» **Work instruction**: The response should be the lines of the data, starting at the first and ending at the one that contains "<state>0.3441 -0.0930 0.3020", copied without change.

» **Data block**:
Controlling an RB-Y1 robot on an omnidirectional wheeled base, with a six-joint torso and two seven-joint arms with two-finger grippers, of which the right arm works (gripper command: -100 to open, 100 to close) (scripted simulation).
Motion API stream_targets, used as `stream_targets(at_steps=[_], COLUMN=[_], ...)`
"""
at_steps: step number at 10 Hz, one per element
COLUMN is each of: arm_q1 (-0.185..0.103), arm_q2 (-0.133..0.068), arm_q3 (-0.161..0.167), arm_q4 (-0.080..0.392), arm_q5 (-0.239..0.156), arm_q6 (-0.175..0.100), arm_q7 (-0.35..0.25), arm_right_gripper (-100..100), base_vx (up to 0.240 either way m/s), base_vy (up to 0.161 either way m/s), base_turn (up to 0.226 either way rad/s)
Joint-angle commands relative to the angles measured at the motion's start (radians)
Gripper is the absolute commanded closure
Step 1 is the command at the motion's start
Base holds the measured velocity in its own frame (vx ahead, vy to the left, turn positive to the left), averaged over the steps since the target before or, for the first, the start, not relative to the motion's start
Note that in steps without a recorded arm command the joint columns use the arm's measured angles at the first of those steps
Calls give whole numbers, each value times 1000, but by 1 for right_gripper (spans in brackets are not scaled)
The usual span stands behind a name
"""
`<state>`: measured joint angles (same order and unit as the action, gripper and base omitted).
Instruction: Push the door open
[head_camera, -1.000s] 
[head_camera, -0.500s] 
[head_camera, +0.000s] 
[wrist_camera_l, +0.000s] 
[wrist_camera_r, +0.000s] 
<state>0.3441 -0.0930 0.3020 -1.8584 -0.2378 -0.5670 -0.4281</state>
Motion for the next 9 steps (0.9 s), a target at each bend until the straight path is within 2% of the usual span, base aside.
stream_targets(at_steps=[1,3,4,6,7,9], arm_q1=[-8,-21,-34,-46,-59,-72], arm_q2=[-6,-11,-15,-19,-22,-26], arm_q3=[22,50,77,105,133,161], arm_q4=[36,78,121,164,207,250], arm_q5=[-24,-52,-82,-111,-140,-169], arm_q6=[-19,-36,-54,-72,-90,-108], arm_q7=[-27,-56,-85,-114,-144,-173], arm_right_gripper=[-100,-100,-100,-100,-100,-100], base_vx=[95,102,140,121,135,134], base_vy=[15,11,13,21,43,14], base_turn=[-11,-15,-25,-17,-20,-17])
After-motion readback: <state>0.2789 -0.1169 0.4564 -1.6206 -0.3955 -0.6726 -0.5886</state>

» **Reply**:
Controlling an RB-Y1 robot on an omnidirectional wheeled base, with a six-joint torso and two seven-joint arms with two-finger grippers, of which the right arm works (gripper command: -100 to open, 100 to close) (scripted simulation).
Motion API stream_targets, used as `stream_targets(at_steps=[_], COLUMN=[_], ...)`
"""
at_steps: step number at 10 Hz, one per element
COLUMN is each of: arm_q1 (-0.185..0.103), arm_q2 (-0.133..0.068), arm_q3 (-0.161..0.167), arm_q4 (-0.080..0.392), arm_q5 (-0.239..0.156), arm_q6 (-0.175..0.100), arm_q7 (-0.35..0.25), arm_right_gripper (-100..100), base_vx (up to 0.240 either way m/s), base_vy (up to 0.161 either way m/s), base_turn (up to 0.226 either way rad/s)
Joint-angle commands relative to the angles measured at the motion's start (radians)
Gripper is the absolute commanded closure
Step 1 is the command at the motion's start
Base holds the measured velocity in its own frame (vx ahead, vy to the left, turn positive to the left), averaged over the steps since the target before or, for the first, the start, not relative to the motion's start
Note that in steps without a recorded arm command the joint columns use the arm's measured angles at the first of those steps
Calls give whole numbers, each value times 1000, but by 1 for right_gripper (spans in brackets are not scaled)
The usual span stands behind a name
"""
`<state>`: measured joint angles (same order and unit as the action, gripper and base omitted).
Instruction: Push the door open
[head_camera, -1.000s] 
[head_camera, -0.500s] 
[head_camera, +0.000s] 
[wrist_camera_l, +0.000s] 
[wrist_camera_r, +0.000s] 
<state>0.3441 -0.0930 0.3020 -1.8584 -0.2378 -0.5670 -0.4281</state>

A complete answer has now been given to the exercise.